Pode ficar tranquilo, pois não será o senhor o primeiro governante a afrontar tal desafio. Há muitos exemplos em outras latitudes. Em seu momento, o fascismo espanhol diante das reivindicações vascas, galegas e catalães, optou pela incongruente lógica dos calabouços. Na outra fronteira ideológica, o mesmo caminho seguiram os hierarcas soviéticos ao esmagar com as pás mecânicas da integração as reclamações nacionais de chechenos, armênios e ossetios, dentre outros. Saiba o senhor que ambos os extremos fracassaram na sua tentativa. Espanha, sacudida por Franco, encontrou finalmente, nas “Autonomias Regionais”, um caminho para pacificar os espíritos e dar saída política a uma reclamação que interpelava diariamente sua democracia. Nostálgicos do ditador prognosticavam com isso o fim do Estado espanhol. Nada disso ocorreu, é claro. É verdade também que há aqueles que nunca aprendem. Os mandatários russos, por exemplo. E é que, após a queda da URSS, a histórica abordagem militar do chamado “problema das nacionalidades” continuou intacto. Os tanques e a força bruta continuaram marcando nos anos 90 a agenda do dia em muitas das paupérrimas repúblicas do Caucaso. Acontece, senhor Sebastián, até os nossos dias. Basta sintonizar, de tarde, Telesur ou CNN. Ou ainda, Chilevisión depois do programa Yingo, se assim o preferir.

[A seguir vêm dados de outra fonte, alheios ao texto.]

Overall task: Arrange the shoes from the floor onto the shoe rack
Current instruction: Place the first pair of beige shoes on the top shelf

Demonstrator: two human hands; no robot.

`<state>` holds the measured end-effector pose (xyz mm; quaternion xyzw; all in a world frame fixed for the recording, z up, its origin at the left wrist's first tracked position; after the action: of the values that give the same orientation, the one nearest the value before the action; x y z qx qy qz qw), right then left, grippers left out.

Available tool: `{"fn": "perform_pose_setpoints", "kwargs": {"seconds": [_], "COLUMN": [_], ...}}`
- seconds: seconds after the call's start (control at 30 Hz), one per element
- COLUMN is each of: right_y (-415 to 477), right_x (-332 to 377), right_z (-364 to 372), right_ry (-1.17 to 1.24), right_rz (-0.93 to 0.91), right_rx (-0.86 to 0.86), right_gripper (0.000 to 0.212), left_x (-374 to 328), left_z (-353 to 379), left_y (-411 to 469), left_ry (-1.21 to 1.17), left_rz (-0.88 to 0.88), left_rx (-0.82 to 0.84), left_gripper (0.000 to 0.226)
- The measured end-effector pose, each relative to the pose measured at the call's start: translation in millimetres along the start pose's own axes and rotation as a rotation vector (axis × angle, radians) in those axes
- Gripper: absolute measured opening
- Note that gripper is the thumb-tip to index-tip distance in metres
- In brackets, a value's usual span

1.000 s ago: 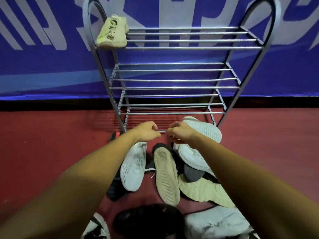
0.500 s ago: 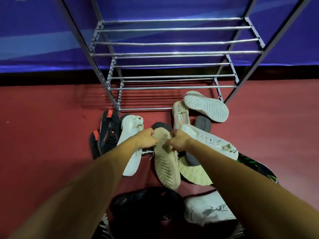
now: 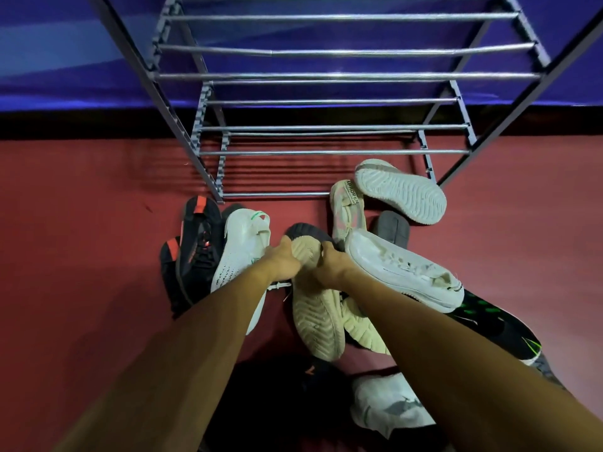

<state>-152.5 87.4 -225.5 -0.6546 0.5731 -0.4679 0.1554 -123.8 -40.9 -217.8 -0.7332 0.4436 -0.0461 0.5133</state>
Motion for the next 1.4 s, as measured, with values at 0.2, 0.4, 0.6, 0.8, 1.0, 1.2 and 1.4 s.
{"fn": "perform_pose_setpoints", "kwargs": {"seconds": [0.2, 0.4, 0.6, 0.8, 1.0, 1.2, 1.4], "right_y": [-7.2, -31.7, -84.1, -153.6, -228.3, -280.6, -315.7], "right_x": [0.5, 11.4, 45.3, 92.7, 138.4, 172.1, 202.2], "right_z": [-6.6, -28.1, -73.9, -131.8, -183.4, -220.9, -234.0], "right_ry": [0.026, 0.012, 0.032, -0.021, -0.074, -0.049, 0.112], "right_rz": [-0.044, -0.111, -0.230, -0.337, -0.444, -0.601, -0.824], "right_rx": [-0.020, -0.086, -0.148, -0.241, -0.392, -0.539, -0.591], "right_gripper": [0.068, 0.054, 0.062, 0.061, 0.053, 0.057, 0.053], "left_x": [-4.5, -25.2, -52.1, -88.2, -112.7, -100.5, -108.2], "left_z": [-2.0, -22.4, -60.5, -116.3, -166.2, -174.9, -194.6], "left_y": [-6.0, -34.5, -77.1, -142.5, -211.9, -239.1, -270.3], "left_ry": [-0.033, -0.047, -0.017, -0.029, -0.087, -0.273, -0.339], "left_rz": [0.023, 0.068, 0.159, 0.293, 0.440, 0.476, 0.596], "left_rx": [0.001, -0.054, -0.144, -0.276, -0.351, -0.192, -0.206], "left_gripper": [0.048, 0.064, 0.069, 0.061, 0.045, 0.043, 0.046]}}
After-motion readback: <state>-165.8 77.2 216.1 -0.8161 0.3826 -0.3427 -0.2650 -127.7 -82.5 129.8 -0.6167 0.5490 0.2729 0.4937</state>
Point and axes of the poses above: each hand's wrist, its own y-axis towards the middle knuckle, its own z-axis out of the palm, x = y × z, the point moved 8 cm from there along y, towards the middle knuckle, and after that the axes turned 8 degrees about x, right-handed, at the moved point
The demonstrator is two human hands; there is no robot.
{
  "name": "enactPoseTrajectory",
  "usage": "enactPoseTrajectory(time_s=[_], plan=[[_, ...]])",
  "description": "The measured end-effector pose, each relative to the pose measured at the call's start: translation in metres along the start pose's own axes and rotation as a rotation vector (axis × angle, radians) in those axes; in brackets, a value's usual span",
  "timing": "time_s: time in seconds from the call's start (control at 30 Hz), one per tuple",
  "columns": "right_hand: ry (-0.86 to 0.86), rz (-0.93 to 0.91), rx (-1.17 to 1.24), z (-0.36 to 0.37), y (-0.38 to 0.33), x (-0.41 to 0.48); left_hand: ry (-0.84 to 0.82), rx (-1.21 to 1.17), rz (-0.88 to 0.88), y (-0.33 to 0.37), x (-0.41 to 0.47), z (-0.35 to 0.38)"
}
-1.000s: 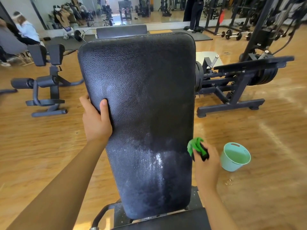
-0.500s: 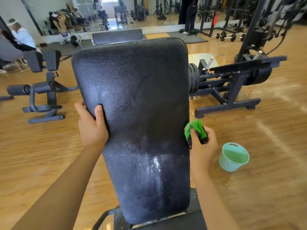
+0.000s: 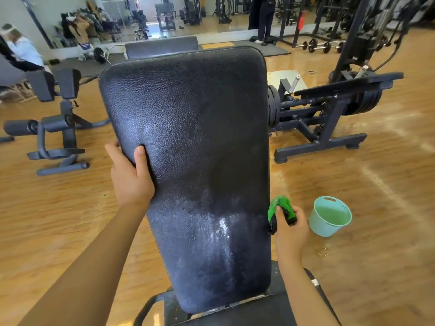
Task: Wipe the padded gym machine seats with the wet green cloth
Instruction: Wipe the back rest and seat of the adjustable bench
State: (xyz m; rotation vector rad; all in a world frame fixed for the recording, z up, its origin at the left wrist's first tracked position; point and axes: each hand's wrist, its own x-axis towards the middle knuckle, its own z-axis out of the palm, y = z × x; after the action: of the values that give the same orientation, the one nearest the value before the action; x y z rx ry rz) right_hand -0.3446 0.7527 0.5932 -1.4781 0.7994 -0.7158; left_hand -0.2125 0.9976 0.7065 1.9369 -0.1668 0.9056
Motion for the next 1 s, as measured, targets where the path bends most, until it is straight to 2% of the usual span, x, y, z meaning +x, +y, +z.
enactPoseTrajectory(time_s=[0.2, 0.3, 0.47, 0.6, 0.73, 0.8, 1.0], plan=[[0.045, -0.006, -0.044, -0.001, 0.000, -0.010, -0.023, -0.019, 0.000, -0.003, 0.000, -0.001], [0.071, -0.091, -0.053, 0.006, -0.018, -0.016, -0.029, -0.019, -0.001, -0.004, 0.000, -0.001], [0.020, -0.276, -0.105, 0.027, -0.044, -0.028, -0.015, -0.026, -0.005, -0.001, 0.001, -0.001], [-0.054, -0.429, -0.253, 0.054, -0.041, -0.061, -0.024, -0.053, 0.002, -0.001, 0.002, -0.003], [-0.316, -0.550, -0.425, 0.074, -0.024, -0.101, -0.022, -0.053, -0.023, 0.000, 0.002, -0.002], [-0.366, -0.558, -0.419, 0.072, -0.019, -0.103, -0.025, -0.048, -0.015, 0.000, 0.002, -0.002], [-0.136, -0.487, -0.305, 0.038, -0.031, -0.051, -0.010, -0.020, -0.001, -0.002, 0.001, -0.001]])
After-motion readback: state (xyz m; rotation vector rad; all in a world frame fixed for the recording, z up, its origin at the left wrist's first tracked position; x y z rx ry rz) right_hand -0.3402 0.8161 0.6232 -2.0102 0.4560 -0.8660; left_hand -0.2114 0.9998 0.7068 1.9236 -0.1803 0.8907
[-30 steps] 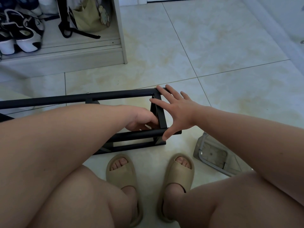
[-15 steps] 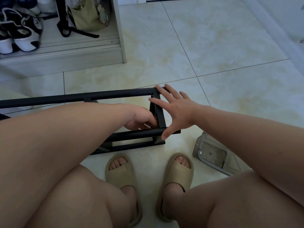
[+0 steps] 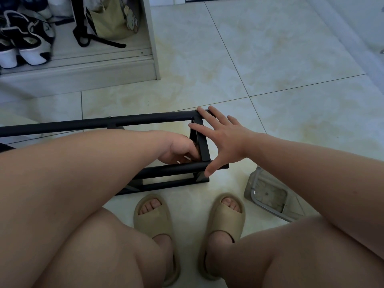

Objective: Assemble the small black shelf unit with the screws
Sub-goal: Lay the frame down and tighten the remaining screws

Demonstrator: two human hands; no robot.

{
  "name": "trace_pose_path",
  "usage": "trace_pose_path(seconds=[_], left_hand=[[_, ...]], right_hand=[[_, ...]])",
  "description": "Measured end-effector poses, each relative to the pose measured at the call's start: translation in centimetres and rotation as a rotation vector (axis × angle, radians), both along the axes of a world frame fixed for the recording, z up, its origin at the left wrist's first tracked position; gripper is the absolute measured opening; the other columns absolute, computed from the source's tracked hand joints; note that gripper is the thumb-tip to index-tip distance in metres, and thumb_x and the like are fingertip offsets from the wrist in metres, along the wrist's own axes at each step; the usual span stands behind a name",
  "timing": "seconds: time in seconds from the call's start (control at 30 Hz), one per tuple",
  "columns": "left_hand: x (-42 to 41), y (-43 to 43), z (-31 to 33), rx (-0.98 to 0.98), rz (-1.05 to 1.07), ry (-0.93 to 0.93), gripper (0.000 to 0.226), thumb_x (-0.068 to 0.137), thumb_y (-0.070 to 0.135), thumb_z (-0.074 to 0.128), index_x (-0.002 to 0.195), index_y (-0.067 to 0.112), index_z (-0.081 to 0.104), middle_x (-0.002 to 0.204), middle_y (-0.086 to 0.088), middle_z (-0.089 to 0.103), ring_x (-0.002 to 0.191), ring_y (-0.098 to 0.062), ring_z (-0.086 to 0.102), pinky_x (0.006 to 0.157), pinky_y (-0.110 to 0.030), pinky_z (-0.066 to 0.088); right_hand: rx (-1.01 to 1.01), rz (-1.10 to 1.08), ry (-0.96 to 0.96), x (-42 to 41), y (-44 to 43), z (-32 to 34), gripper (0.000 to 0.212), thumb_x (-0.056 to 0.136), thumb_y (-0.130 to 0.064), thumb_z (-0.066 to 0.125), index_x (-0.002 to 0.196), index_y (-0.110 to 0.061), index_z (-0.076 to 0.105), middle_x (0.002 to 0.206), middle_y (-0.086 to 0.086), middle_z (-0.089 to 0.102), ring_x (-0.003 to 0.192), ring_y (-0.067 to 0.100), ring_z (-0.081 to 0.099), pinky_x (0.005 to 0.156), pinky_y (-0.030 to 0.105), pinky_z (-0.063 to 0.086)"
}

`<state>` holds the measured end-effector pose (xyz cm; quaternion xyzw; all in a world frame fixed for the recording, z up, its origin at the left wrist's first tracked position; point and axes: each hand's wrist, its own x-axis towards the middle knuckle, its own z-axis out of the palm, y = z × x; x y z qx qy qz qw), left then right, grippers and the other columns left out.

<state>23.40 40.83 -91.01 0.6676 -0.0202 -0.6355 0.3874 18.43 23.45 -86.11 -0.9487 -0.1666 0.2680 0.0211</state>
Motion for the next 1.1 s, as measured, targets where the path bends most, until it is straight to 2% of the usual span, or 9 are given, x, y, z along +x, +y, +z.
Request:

Reconheço que uma pergunta permanece no ar. A quem represento? Na verdade a ninguém Senhor Sebastián. Nem ao meu reduto, nem ao partido mapuche em que milito, nem ao jornal que dirijo. Muito menos ao meu povo. Não represento a ninguém e, por isso mesmo, a todos. A todos aqueles que lendo estas linhas sintam que se faz necessário uma abordagem distinta do mal chamado “conflito mapuche”, estranha denominação criada pelo jornal El Mercurio e que deixa de fora, olimpicamente, o componente chileno de toda esta injuria. A todos aqueles que acreditam ser possível construir um novo tipo de relação entre vocês e nós, em que a diversidade de línguas, conhecimentos e culturas não seja sinônimo de ameaças ou antessala de pancadarias. Não represento a ninguém, senhor Sebastián, mas acredite que são muitos aqueles que compartem comigo o conteúdo desta missiva, que não é outro que dar uma oportunidade à palavra. Ou às letras. Consultado de por que os mapuches jamais tinhamos construído grandes pirâmides ou grandiosos templos, um grande poeta do meu povo respondeu que o nosso principal monumento era a palavra. Pode ser que também o sejam as letras, que é a forma em que as palavras dos nossos antepassados se transformaram em cartas para continuar existindo. Letras alheias, Senhor Sebastián, mas incorporadas pela necessidade dos seus em colonizar e dos meus em resistir.
Neste ponto me despeço do Senhor. Tome cuidado, não espero resposta oficial nenhuma da sua parte. Certamente estará ocupado em inumeráveis assuntos do Estado. Tampouco fantasio com alguma noticia de recebimento desta. Ficaria satisfeito com que algum dos seus assessores, algum dia, a mencione, mesmo que fosse como uma anedota passageira.